BEGIN
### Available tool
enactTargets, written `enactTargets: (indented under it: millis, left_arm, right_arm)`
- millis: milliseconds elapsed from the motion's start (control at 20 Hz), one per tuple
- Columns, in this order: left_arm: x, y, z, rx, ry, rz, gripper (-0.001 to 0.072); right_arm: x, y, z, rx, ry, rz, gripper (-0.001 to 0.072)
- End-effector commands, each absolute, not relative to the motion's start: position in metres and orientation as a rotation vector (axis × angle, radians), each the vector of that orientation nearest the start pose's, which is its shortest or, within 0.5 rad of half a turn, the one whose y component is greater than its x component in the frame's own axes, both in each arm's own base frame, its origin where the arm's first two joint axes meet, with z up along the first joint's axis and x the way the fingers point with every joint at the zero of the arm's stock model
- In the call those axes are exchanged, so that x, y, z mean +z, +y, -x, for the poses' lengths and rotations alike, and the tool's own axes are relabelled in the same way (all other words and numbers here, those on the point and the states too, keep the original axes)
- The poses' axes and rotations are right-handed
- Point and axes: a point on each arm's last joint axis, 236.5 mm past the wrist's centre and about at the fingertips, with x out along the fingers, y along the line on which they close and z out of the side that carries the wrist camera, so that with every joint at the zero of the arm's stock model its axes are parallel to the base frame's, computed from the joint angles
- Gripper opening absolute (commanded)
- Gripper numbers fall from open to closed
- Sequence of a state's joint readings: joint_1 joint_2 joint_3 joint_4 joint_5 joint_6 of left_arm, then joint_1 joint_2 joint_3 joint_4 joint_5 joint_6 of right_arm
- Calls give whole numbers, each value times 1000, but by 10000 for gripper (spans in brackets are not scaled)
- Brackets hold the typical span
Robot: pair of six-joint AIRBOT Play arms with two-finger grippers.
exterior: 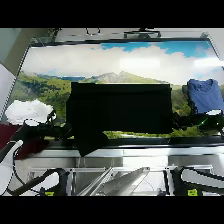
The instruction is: Fold the shirts.
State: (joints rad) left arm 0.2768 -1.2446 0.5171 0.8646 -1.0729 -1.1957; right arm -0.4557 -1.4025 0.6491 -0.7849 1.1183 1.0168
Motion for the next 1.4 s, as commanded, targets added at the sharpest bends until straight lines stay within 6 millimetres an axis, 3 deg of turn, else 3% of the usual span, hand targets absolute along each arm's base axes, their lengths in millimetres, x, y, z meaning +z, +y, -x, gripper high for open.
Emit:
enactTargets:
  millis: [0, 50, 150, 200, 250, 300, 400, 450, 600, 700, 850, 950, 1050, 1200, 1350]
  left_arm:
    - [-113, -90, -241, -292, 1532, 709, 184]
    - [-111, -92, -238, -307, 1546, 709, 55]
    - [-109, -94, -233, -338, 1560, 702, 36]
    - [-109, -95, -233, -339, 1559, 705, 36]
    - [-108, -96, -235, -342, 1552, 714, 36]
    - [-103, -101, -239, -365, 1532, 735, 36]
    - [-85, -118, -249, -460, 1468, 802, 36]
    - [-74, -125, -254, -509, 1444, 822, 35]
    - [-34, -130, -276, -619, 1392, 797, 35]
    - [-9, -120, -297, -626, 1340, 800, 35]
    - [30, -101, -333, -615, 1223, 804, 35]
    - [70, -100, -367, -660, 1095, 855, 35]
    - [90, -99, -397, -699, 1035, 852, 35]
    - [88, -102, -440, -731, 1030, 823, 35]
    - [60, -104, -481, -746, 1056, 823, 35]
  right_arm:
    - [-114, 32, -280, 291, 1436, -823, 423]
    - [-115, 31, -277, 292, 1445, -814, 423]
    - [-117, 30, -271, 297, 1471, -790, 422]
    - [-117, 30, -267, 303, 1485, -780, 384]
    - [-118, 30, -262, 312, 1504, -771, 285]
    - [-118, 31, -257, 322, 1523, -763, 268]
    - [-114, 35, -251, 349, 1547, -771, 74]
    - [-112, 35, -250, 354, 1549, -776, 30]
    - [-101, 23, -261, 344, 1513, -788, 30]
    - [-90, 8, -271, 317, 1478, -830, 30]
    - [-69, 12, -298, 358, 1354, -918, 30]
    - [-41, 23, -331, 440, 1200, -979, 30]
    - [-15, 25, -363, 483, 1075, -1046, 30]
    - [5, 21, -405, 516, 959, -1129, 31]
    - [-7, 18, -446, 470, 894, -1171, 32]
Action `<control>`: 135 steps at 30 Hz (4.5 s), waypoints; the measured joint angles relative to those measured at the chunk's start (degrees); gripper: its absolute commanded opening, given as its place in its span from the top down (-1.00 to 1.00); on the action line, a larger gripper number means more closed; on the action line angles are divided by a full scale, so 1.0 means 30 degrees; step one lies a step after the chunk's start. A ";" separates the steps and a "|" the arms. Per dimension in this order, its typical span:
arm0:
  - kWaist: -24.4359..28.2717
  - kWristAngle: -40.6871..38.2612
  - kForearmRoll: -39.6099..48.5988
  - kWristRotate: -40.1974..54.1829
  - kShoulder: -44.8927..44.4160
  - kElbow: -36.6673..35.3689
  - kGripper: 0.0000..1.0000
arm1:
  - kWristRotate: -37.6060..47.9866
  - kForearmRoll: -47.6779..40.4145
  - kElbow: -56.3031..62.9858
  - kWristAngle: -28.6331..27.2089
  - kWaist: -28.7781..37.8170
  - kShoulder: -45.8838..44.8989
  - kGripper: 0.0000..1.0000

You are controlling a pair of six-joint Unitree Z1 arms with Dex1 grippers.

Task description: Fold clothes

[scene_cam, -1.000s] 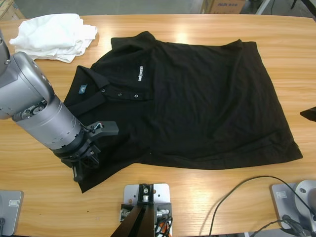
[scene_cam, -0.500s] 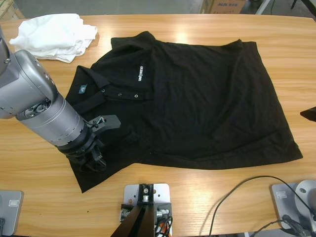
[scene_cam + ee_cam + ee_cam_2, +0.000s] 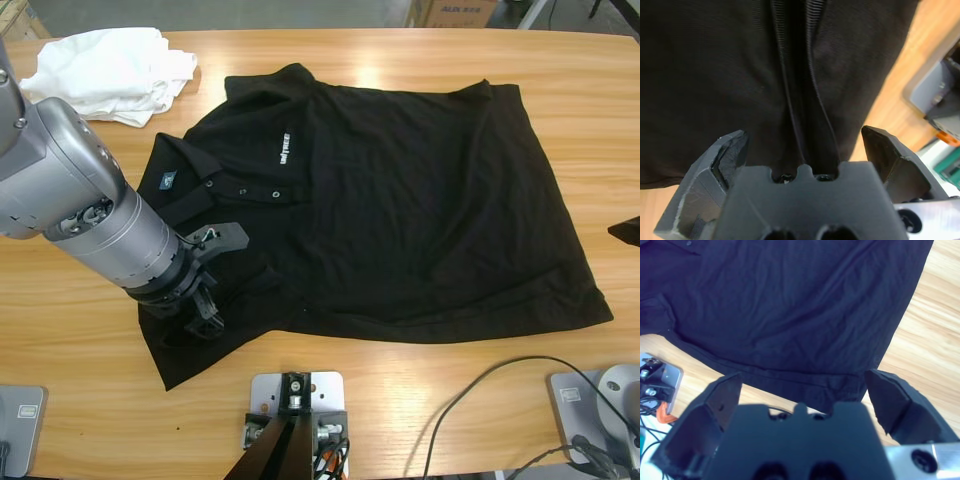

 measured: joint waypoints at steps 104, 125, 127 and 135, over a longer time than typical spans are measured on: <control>-0.2457 0.1759 -0.0292 -0.0085 -0.1682 -0.0837 1.00 | 3.0255 0.3332 -0.0510 0.1210 0.0987 1.7493 -0.70; -0.2458 0.2579 -0.0080 -0.0084 -0.1682 -0.0837 1.00 | 3.4046 0.2864 -0.0065 0.3104 0.2124 1.5878 -0.32; -0.2458 0.2706 -0.0079 -0.0085 -0.1682 -0.0837 1.00 | 3.4095 0.2589 0.0093 0.3116 0.2181 1.5877 -0.32; -0.2458 0.2834 -0.0049 -0.0084 -0.1682 -0.0720 1.00 | 3.4413 0.1703 0.0567 0.3201 0.2237 1.5877 -0.32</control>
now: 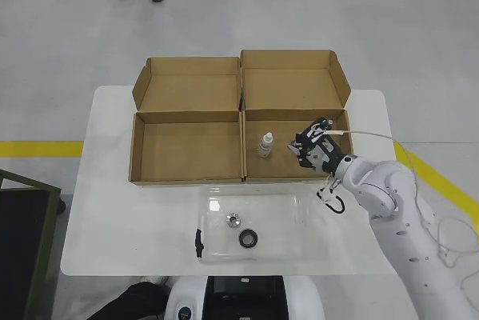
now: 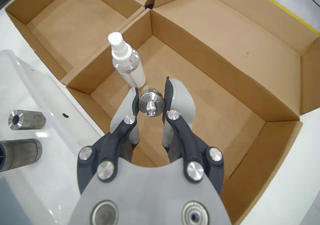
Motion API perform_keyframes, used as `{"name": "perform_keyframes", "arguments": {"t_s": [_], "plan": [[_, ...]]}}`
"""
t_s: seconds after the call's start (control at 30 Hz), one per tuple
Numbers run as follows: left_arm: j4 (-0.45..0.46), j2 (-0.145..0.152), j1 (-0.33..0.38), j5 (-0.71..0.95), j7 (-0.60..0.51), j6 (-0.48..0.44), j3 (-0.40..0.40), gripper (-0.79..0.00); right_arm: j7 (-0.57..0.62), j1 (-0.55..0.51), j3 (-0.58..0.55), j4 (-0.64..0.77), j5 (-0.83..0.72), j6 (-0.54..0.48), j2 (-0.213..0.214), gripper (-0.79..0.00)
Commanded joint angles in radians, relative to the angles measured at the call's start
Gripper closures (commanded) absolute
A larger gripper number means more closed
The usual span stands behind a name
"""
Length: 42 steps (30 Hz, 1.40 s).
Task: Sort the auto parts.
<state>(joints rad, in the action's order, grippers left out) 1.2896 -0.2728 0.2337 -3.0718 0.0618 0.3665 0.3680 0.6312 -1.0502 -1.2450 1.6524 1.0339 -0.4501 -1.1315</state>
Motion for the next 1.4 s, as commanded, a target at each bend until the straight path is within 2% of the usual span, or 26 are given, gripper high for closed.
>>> {"name": "perform_keyframes", "arguments": {"t_s": [0.0, 0.3, 0.6, 0.7, 0.77, 0.87, 1.1, 1.2, 1.37], "plan": [[0.0, 0.0, 0.0, 0.0, 0.0, 0.0, 0.0, -0.785, 0.009, 0.023, 0.015, -0.033, -0.005, -0.001, -0.003, 0.0], [0.0, 0.0, 0.0, 0.0, 0.0, 0.0, 0.0, -0.785, 0.126, 0.121, 0.091, -0.115, 0.041, -0.002, -0.012, 0.0], [0.0, 0.0, 0.0, 0.0, 0.0, 0.0, 0.0, -0.785, 0.163, 0.195, 0.178, -0.199, 0.076, 0.009, -0.03, 0.0], [0.0, 0.0, 0.0, 0.0, 0.0, 0.0, 0.0, -0.785, 0.164, 0.212, 0.196, -0.219, 0.08, 0.014, -0.036, -0.169], [0.0, 0.0, 0.0, 0.0, 0.0, 0.0, 0.0, -0.785, 0.165, 0.22, 0.207, -0.228, 0.082, 0.019, -0.039, -0.231], [0.0, 0.0, 0.0, 0.0, 0.0, 0.0, 0.0, -0.785, 0.167, 0.228, 0.22, -0.236, 0.084, 0.019, -0.042, -0.219], [0.0, 0.0, 0.0, 0.0, 0.0, 0.0, 0.0, -0.785, 0.165, 0.23, 0.22, -0.203, 0.089, 0.026, -0.044, -0.289], [0.0, 0.0, 0.0, 0.0, 0.0, 0.0, 0.0, -0.785, 0.181, 0.202, 0.2, -0.131, 0.111, 0.031, -0.036, -0.339], [0.0, 0.0, 0.0, 0.0, 0.0, 0.0, 0.0, -0.785, 0.203, 0.129, 0.129, 0.021, 0.132, 0.018, -0.015, -0.372]]}}
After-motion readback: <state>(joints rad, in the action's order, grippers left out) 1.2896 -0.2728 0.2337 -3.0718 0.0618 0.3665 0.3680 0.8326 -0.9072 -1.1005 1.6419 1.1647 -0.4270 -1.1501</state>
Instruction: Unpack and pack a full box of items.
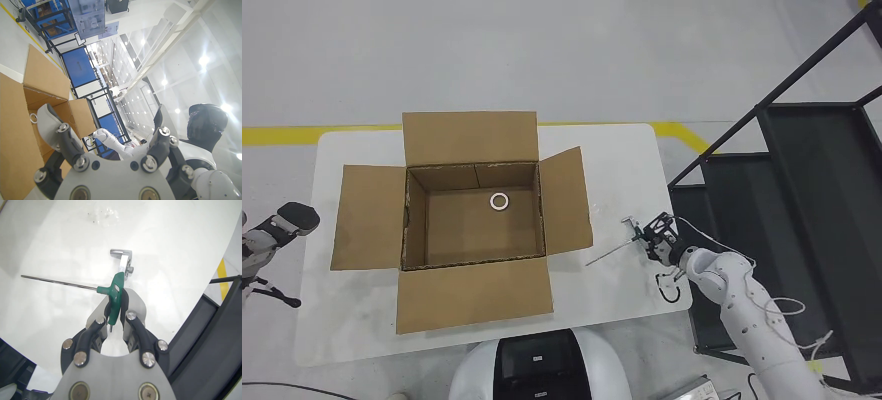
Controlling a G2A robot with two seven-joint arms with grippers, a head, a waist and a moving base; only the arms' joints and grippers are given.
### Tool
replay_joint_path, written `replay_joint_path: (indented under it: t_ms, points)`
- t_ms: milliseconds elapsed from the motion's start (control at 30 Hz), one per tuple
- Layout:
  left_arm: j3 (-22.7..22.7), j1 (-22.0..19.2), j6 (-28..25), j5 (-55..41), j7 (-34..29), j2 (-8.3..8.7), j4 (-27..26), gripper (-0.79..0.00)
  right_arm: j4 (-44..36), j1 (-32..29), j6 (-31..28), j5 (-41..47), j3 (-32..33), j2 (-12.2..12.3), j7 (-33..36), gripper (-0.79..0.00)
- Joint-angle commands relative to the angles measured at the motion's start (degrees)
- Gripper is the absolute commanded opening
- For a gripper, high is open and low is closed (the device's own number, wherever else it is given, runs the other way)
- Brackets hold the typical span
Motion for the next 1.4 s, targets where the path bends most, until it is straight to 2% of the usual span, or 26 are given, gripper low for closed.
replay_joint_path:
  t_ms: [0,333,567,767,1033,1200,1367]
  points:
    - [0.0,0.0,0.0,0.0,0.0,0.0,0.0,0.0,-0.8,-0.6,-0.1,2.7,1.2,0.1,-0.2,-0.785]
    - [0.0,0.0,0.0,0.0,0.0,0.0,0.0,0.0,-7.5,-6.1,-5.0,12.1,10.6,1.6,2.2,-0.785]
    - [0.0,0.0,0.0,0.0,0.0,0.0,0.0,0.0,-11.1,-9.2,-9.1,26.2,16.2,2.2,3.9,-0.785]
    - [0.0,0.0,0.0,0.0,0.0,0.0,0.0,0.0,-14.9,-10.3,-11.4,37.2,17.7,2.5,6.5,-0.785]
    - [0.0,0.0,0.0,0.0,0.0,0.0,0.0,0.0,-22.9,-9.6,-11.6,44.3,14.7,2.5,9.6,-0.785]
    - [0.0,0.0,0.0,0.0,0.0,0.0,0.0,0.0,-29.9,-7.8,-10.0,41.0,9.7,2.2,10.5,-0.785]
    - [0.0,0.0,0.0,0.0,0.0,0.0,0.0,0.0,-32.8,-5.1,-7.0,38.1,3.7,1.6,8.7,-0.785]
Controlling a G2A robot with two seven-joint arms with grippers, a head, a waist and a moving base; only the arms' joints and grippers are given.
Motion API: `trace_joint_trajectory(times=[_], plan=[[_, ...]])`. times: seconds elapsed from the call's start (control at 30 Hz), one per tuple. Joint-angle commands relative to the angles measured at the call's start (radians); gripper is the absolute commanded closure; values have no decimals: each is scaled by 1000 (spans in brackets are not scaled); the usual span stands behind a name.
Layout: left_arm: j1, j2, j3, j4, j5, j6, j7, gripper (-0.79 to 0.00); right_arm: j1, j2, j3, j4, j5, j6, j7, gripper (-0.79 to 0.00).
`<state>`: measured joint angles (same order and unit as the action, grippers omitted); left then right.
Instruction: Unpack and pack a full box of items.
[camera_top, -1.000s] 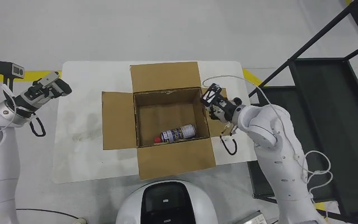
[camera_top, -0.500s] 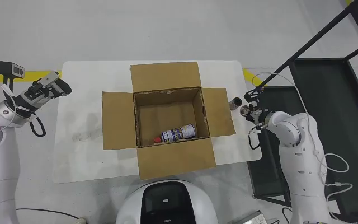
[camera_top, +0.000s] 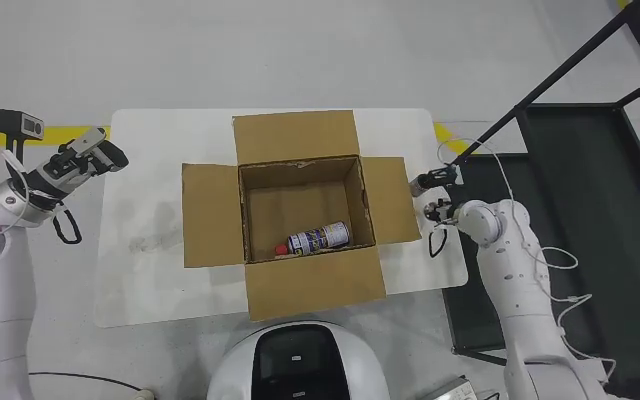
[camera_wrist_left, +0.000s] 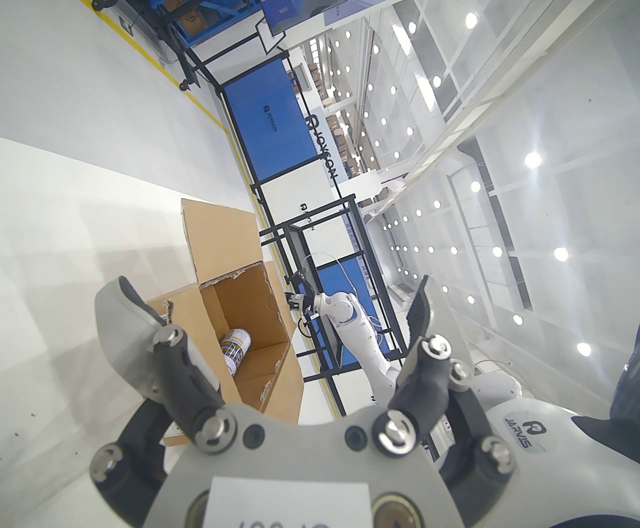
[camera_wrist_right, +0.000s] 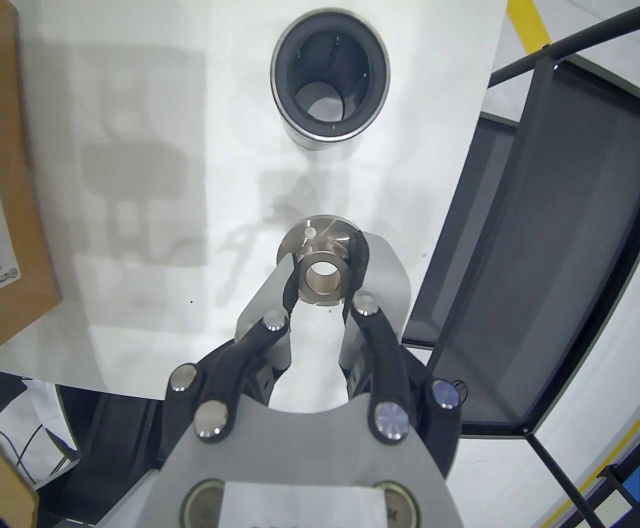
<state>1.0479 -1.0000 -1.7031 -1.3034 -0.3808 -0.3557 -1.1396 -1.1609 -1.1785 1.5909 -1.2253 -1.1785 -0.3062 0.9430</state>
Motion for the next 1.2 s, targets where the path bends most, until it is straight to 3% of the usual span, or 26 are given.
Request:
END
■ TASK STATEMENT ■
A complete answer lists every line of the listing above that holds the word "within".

■ RESPONSE AREA ■
- End-effector commands, each absolute, not relative to the motion's start: position in metres and orientation as a rotation vector (axis × angle, radians), each the vector of that orientation nearest the start pose's, which is its shortest or, within 0.5 rad of half a turn, the one whose y component is greater than its x component in the frame's own axes, both in each arm's own base frame, its origin where the arm's first two joint axes meet, with z up along the first joint's axis and x the way the fingers point with every joint at the zero of the arm's stock model
Motion for the next 1.4 s, as commanded, targets added at the sharpest bends until straight lines stay within 6 millimetres an axis, 3 deg of turn, else 3% of the usual span, hand targets absolute along each arm's base axes, their lengths in millimetres, x, y, z meaning +z, +y, -x, gripper high for open.
Motion for the next 1.4 s, as commanded, a target at each bend until the straight path is within 2% of the usual span, or 26 are given, gripper high for closed.

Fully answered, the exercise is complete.